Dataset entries

'''

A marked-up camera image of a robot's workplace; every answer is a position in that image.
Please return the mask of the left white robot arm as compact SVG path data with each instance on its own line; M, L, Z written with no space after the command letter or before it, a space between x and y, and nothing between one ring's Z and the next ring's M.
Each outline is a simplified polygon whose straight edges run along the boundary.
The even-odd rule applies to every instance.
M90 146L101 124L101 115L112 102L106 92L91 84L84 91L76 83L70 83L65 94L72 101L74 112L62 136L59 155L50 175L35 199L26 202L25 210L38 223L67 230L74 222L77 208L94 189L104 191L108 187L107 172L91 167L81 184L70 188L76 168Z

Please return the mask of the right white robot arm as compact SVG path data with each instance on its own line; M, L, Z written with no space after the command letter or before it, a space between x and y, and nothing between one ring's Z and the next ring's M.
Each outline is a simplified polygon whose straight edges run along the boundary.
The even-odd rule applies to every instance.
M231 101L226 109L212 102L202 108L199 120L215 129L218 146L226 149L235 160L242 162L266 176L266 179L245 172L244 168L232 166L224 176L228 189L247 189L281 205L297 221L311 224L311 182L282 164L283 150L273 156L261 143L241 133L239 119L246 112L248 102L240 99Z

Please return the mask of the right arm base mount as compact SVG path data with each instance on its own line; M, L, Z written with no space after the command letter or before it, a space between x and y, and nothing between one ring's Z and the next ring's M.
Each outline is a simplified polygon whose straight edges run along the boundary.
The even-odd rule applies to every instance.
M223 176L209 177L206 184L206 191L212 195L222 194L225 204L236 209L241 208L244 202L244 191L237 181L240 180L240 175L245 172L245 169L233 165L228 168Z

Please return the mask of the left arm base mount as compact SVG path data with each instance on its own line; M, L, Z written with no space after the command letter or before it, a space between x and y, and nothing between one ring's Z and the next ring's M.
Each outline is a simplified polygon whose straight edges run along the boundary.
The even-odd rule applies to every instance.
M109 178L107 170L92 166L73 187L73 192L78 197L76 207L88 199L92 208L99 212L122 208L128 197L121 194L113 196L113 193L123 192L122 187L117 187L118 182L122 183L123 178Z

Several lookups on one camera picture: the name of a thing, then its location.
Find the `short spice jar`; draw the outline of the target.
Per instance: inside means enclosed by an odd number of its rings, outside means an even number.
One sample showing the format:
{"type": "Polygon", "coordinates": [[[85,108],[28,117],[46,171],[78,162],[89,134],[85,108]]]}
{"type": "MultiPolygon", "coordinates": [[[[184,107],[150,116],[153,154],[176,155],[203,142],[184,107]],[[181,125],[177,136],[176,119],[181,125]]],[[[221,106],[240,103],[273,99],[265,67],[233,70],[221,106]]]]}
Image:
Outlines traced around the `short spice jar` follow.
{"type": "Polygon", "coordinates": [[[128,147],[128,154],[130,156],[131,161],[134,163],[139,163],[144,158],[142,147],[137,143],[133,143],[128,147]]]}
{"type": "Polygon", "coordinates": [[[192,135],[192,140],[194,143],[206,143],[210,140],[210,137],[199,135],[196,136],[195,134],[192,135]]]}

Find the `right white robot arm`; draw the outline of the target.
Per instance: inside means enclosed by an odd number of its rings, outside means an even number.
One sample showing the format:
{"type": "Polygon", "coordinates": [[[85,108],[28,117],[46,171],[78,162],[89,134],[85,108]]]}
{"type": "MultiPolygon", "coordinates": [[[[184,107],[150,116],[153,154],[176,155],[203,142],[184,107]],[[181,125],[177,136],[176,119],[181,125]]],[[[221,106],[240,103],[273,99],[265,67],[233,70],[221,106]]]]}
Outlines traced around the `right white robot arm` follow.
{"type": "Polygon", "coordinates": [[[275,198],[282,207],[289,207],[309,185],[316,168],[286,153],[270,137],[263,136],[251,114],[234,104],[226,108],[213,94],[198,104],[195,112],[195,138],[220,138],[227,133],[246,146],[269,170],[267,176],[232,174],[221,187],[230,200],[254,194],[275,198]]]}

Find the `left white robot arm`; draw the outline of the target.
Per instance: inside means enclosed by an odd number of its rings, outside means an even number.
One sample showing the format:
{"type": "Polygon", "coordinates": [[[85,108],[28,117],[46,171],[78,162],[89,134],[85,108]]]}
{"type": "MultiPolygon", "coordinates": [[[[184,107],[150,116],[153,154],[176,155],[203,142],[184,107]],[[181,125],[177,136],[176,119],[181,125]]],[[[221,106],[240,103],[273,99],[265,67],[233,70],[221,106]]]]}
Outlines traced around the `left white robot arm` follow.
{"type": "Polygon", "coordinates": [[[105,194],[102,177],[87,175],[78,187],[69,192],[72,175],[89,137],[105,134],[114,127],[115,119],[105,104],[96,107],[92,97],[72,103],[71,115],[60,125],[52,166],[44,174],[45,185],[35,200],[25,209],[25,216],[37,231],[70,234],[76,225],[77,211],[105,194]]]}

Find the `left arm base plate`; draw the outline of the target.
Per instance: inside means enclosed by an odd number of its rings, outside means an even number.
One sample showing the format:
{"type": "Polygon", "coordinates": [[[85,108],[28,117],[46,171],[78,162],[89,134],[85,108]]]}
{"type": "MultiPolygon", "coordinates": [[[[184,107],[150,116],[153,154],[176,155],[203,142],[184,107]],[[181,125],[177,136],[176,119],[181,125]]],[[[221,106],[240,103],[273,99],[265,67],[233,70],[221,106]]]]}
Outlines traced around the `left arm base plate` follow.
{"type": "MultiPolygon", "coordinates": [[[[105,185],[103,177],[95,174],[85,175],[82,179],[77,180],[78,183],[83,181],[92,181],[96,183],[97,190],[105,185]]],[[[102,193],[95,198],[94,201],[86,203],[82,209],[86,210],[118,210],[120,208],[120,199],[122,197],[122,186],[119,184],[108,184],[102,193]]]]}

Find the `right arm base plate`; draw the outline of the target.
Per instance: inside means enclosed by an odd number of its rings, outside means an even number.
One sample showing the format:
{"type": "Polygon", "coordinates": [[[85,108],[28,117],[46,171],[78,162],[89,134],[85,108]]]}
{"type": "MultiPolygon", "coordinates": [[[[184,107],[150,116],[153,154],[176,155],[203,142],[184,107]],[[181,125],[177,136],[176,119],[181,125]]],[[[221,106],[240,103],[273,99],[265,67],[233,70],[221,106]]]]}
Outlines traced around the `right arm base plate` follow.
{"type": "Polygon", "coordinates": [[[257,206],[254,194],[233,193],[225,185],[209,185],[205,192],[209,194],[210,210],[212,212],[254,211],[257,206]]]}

'''

== WHAT IS BEING ASKED ==
Each record is to be given again in full, exactly as it reads.

== SOLUTION ==
A marked-up camera image of a robot's workplace; every answer is a position in that image.
Please return the mask of the left white robot arm as compact SVG path data with each instance on its own line; M, L, Z written with no space after the command letter or before it, a space between x and y, and nothing between one ring's Z and the next ring's M.
Each outline is a simplified polygon whose straight edges run along the boundary.
The even-odd rule applies to every instance.
M90 146L101 124L101 115L112 102L106 92L91 84L84 91L76 83L70 83L65 94L72 101L74 112L62 136L59 155L50 175L35 199L26 202L25 210L38 223L67 230L74 222L77 208L94 189L104 191L108 187L107 172L91 167L81 184L70 188L76 168Z

Please return the mask of the right white robot arm as compact SVG path data with each instance on its own line; M, L, Z written with no space after the command letter or before it, a space between x and y, and nothing between one ring's Z and the next ring's M.
Each outline is a simplified polygon whose straight edges run along the boundary.
The even-odd rule applies to every instance.
M231 101L226 109L212 102L202 108L199 120L215 129L218 146L226 149L235 160L242 162L266 176L266 179L245 172L244 168L232 166L224 176L228 189L247 189L281 205L297 221L311 224L311 182L282 164L283 150L273 156L261 143L241 133L239 119L246 112L248 102L240 99Z

Please return the mask of the right arm base mount as compact SVG path data with each instance on its own line; M, L, Z written with no space after the command letter or before it, a space between x and y, and nothing between one ring's Z and the next ring's M.
Each outline is a simplified polygon whose straight edges run along the boundary.
The even-odd rule applies to every instance.
M223 176L209 177L206 184L206 191L212 195L222 194L225 204L236 209L241 208L244 202L244 191L237 181L240 180L240 175L245 172L245 169L233 165L228 168Z

Please return the mask of the left arm base mount as compact SVG path data with each instance on its own line; M, L, Z written with no space after the command letter or before it, a space between x and y, and nothing between one ring's Z and the next ring's M.
Each outline is a simplified polygon whose straight edges run along the boundary.
The even-odd rule applies to every instance.
M109 178L107 170L92 166L73 187L73 192L78 197L76 207L88 199L92 208L99 212L122 208L128 197L121 194L113 196L113 193L123 192L122 187L117 187L118 182L122 183L123 178Z

Several lookups on one camera picture: the name of a thing, then its location.
Find the `short spice jar`; draw the outline of the target.
Per instance: inside means enclosed by an odd number of its rings, outside means an even number.
One sample showing the format:
{"type": "Polygon", "coordinates": [[[85,108],[28,117],[46,171],[78,162],[89,134],[85,108]]]}
{"type": "MultiPolygon", "coordinates": [[[[184,107],[150,116],[153,154],[176,155],[203,142],[184,107]],[[181,125],[177,136],[176,119],[181,125]]],[[[221,106],[240,103],[273,99],[265,67],[233,70],[221,106]]]]}
Image:
Outlines traced around the `short spice jar` follow.
{"type": "Polygon", "coordinates": [[[128,147],[128,154],[130,156],[131,161],[134,163],[139,163],[144,158],[142,147],[137,143],[133,143],[128,147]]]}
{"type": "Polygon", "coordinates": [[[192,135],[192,140],[194,143],[206,143],[210,140],[210,137],[199,135],[196,136],[195,134],[192,135]]]}

Find the `right white robot arm`; draw the outline of the target.
Per instance: inside means enclosed by an odd number of its rings, outside means an even number.
One sample showing the format:
{"type": "Polygon", "coordinates": [[[85,108],[28,117],[46,171],[78,162],[89,134],[85,108]]]}
{"type": "MultiPolygon", "coordinates": [[[[184,107],[150,116],[153,154],[176,155],[203,142],[184,107]],[[181,125],[177,136],[176,119],[181,125]]],[[[221,106],[240,103],[273,99],[265,67],[233,70],[221,106]]]]}
Outlines traced around the `right white robot arm` follow.
{"type": "Polygon", "coordinates": [[[275,198],[282,207],[289,207],[309,185],[316,168],[286,153],[270,137],[263,136],[251,114],[234,104],[226,108],[213,94],[198,104],[195,112],[195,138],[220,138],[227,133],[246,146],[269,170],[267,176],[232,174],[221,187],[230,200],[254,194],[275,198]]]}

Find the `left white robot arm`; draw the outline of the target.
Per instance: inside means enclosed by an odd number of its rings, outside means an even number.
One sample showing the format:
{"type": "Polygon", "coordinates": [[[85,108],[28,117],[46,171],[78,162],[89,134],[85,108]]]}
{"type": "MultiPolygon", "coordinates": [[[[184,107],[150,116],[153,154],[176,155],[203,142],[184,107]],[[181,125],[177,136],[176,119],[181,125]]],[[[221,106],[240,103],[273,99],[265,67],[233,70],[221,106]]]]}
Outlines traced around the `left white robot arm` follow.
{"type": "Polygon", "coordinates": [[[105,194],[102,177],[87,175],[78,187],[69,192],[72,175],[89,137],[105,134],[114,127],[115,119],[105,104],[96,107],[92,97],[72,103],[71,115],[60,125],[52,166],[44,174],[45,185],[35,200],[25,209],[25,216],[37,231],[70,234],[76,225],[77,211],[105,194]]]}

Find the `left arm base plate`; draw the outline of the target.
Per instance: inside means enclosed by an odd number of its rings, outside means an even number.
One sample showing the format:
{"type": "Polygon", "coordinates": [[[85,108],[28,117],[46,171],[78,162],[89,134],[85,108]]]}
{"type": "MultiPolygon", "coordinates": [[[[184,107],[150,116],[153,154],[176,155],[203,142],[184,107]],[[181,125],[177,136],[176,119],[181,125]]],[[[221,106],[240,103],[273,99],[265,67],[233,70],[221,106]]]]}
Outlines traced around the `left arm base plate` follow.
{"type": "MultiPolygon", "coordinates": [[[[105,185],[103,177],[95,174],[85,175],[82,179],[77,180],[78,183],[83,181],[92,181],[96,183],[97,190],[105,185]]],[[[102,193],[95,198],[94,201],[86,203],[82,209],[86,210],[118,210],[120,208],[120,199],[122,197],[122,186],[119,184],[108,184],[102,193]]]]}

Find the `right arm base plate`; draw the outline of the target.
Per instance: inside means enclosed by an odd number of its rings, outside means an even number.
One sample showing the format:
{"type": "Polygon", "coordinates": [[[85,108],[28,117],[46,171],[78,162],[89,134],[85,108]]]}
{"type": "MultiPolygon", "coordinates": [[[[184,107],[150,116],[153,154],[176,155],[203,142],[184,107]],[[181,125],[177,136],[176,119],[181,125]]],[[[221,106],[240,103],[273,99],[265,67],[233,70],[221,106]]]]}
Outlines traced around the `right arm base plate` follow.
{"type": "Polygon", "coordinates": [[[257,206],[254,194],[233,193],[225,185],[209,185],[205,192],[209,194],[210,210],[212,212],[254,211],[257,206]]]}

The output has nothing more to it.